Araştırmaya göre, öğrencilerin en fazla şiddet olarak algıladığı davranışların başında özel bilgi ve fotoğrafların internet ortamında paylaşılması ile tehdit edilmek yer aldı. Lise öğrencilerinin yüzde 92,3'ü, ortaokul öğrencilerinde ise yüzde 88,5'i bu durumu şiddet olarak değerlendirdi. Ayrıca, sosyal medyada gönderilerin kasten beğenilmemesi, beğenilerin geri çekilmesi ve dijital ortamda gruplara alınmama gibi durumlar da öğrenciler tarafından şiddet olarak algılandı. Bu oran ise yüzde 15 ile yüzde 20 arasında değişiyor.
Araştırma, lise öğrencilerinin dijital ortamda şiddet olaylarının en yaygın olduğu yer olarak değerlendirdiğini ortaya koydu. Katılımcıların yüzde 37,1'i dijital ortamda şiddetin yaygın olduğunu belirtirken, siber şiddetle ilgili de dikkat çekici bulgular elde edildi. Öğrencilerin yüzde 73,5'i bir paylaşımın ekran görüntüsünün alınarak yayılmasını, yüzde 72,8'i ise popüler bir görüşe karşı çıkan kişilerin aşağılanmasını şiddet olarak değerlendirdi. Geçmişte yapılan bir paylaşımın bulunup sosyal medyada eleştirilmesi ise öğrencilerin yüzde 61,3'ü tarafından şiddet olarak tanımlandı.
Araştırmaya katılan lise öğrencilerinin yüzde 53'ü en az bir kez sosyal medyada hakaret veya kötü sözlere maruz kaldığını ifade etti. Aynı zamanda, yüzde 40,8'i hayatlarında en az bir kez sosyal medyada hakaret ettiklerini ya da kötü sözler kullandıklarını belirtti. Araştırma, dijital ortamın "çift yönlü" bir şiddet alanına dönüşebileceğini de gösterdi. Öğrencilerin yüzde 33,5'i en az bir kez "diğerleri gibi davranmadığı için baskı altında hissettiğini"; yüzde 38'i ise "popüler bir görüşe karşı çıktığı için aşağılandığını" ifade etti.

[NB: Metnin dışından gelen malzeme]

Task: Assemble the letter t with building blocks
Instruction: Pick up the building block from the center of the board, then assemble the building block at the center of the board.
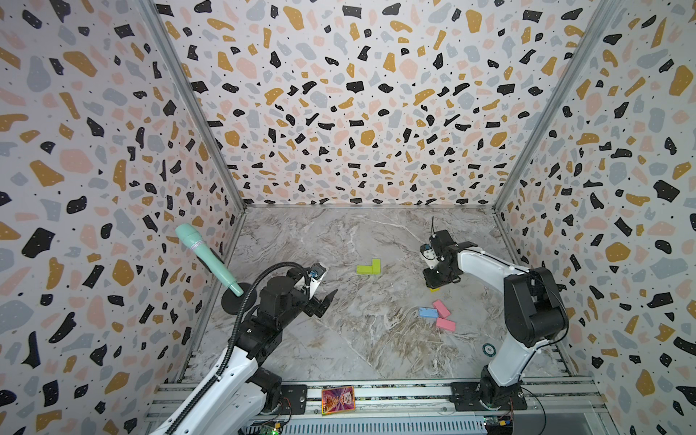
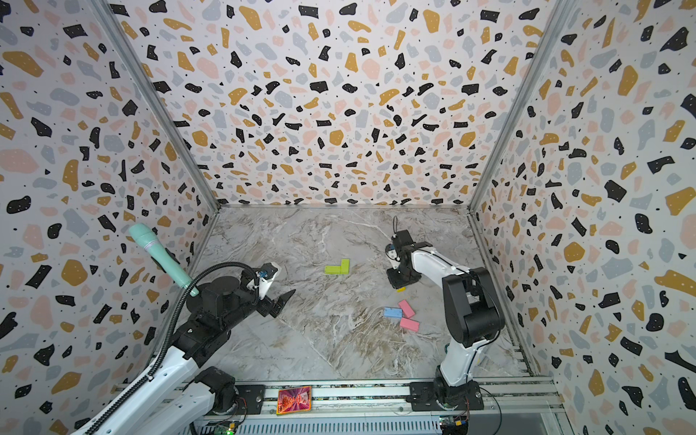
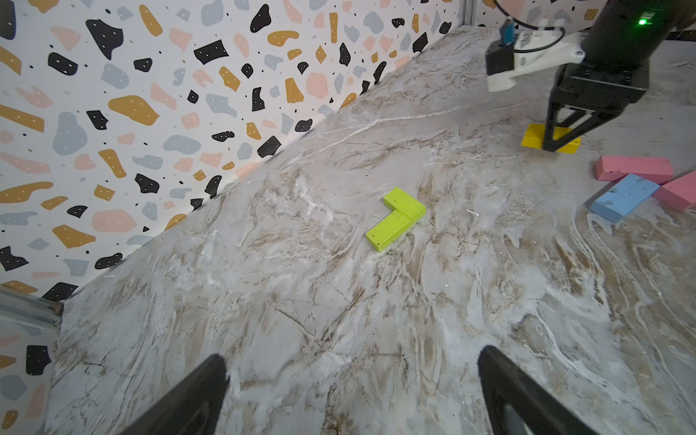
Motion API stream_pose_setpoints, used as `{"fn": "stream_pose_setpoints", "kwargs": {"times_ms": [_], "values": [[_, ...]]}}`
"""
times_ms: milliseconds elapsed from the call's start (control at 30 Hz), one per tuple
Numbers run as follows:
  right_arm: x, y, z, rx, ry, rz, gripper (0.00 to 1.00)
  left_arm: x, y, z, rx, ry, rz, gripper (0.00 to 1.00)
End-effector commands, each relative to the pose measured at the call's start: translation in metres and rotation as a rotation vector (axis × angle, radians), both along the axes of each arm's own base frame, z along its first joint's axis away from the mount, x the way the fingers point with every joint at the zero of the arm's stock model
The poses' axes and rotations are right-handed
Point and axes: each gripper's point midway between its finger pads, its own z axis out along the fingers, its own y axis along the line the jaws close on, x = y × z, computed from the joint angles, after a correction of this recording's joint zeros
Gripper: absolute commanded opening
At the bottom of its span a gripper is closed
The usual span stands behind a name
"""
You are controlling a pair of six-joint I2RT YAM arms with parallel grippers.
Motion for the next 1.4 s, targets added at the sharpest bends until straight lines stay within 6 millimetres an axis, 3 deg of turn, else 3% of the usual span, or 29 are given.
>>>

Araştırma bulguları, dijital şiddetin yalnızca bireysel bir sorun olmadığını, sosyal ilişkiler ve öğrenilen davranış kalıplarıyla da bağlantılı olduğunu ortaya koydu. Öğrencilerin, sosyal medya etkileşimlerinde "mağdur" ve "uygulayan" oranlarının birbirine oldukça yakın olduğu tespit edildi. Bu durum, dijital şiddetin çift yönlü bir şiddet alanına dönüştüğünü ve gençlerin sosyal duygusal becerilerinin geliştirilmesinin önemini vurguladı.

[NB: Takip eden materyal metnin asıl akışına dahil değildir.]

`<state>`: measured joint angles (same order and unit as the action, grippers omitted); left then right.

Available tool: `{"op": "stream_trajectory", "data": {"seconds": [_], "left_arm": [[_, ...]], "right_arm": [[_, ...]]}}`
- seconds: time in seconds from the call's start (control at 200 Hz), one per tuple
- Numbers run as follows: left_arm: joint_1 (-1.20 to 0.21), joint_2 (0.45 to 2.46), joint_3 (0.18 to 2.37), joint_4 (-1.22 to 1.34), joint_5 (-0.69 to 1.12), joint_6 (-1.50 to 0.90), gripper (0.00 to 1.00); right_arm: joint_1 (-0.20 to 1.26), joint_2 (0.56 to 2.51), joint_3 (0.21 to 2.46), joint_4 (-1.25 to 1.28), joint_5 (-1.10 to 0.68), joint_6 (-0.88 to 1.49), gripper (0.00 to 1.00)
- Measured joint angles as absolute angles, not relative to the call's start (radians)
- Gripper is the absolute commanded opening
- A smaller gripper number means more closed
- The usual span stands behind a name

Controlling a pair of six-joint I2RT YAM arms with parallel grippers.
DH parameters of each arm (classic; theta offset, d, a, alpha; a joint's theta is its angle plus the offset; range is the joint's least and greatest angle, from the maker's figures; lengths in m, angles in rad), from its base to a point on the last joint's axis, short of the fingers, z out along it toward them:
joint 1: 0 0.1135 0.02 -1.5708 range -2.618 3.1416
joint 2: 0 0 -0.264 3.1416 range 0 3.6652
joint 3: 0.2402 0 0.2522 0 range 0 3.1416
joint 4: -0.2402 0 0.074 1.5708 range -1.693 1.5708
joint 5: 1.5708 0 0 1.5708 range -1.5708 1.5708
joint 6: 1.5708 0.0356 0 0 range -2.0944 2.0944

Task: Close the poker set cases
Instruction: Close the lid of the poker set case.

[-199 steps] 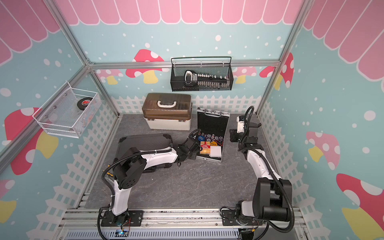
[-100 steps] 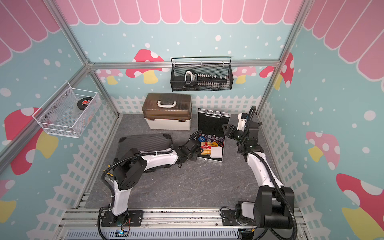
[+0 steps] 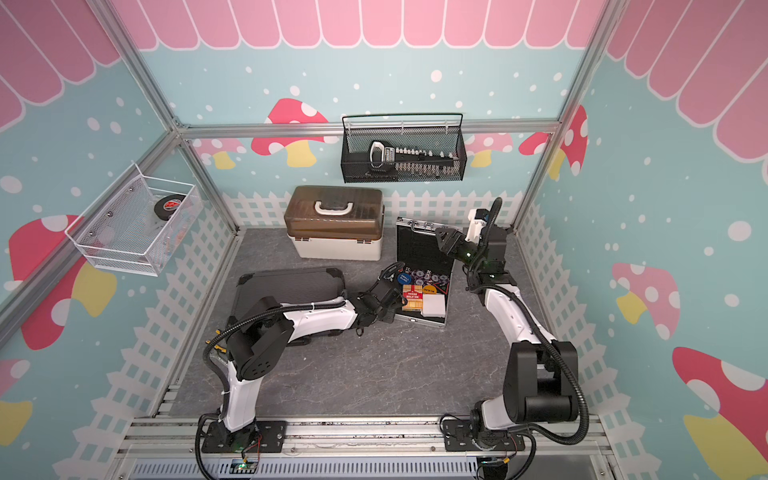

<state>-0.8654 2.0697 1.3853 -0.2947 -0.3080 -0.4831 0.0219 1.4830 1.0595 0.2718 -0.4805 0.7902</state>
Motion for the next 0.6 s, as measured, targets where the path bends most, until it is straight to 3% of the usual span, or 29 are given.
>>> {"op": "stream_trajectory", "data": {"seconds": [0.6], "left_arm": [[-0.865, 2.070, 1.385, -0.295, -0.307, -0.483, 0.06]], "right_arm": [[0.061, 1.570, 1.084, 0.294, -0.397, 0.814, 0.48]]}}
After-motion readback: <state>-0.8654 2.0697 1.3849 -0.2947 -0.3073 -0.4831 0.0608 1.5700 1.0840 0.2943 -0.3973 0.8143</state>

Araştırma, gençlerin bilinçli teknoloji kullanımının sağlanması için ailelerin dijital mecralar konusunda eğitilmesi gerektiğini vurguladı. Ayrıca, dijital şiddet başta olmak üzere tüm şiddet türlerine karşı koruyucu ve önleyici müdahale sistemlerinin güçlendirilmesi gerektiği belirtildi. Kamu kurumları, üniversiteler, sivil toplum kuruluşları ve ailelerin iş birliğiyle etkili bir önlem ve tedbir sistemi geliştirilmesi gerektiği ifade edildi.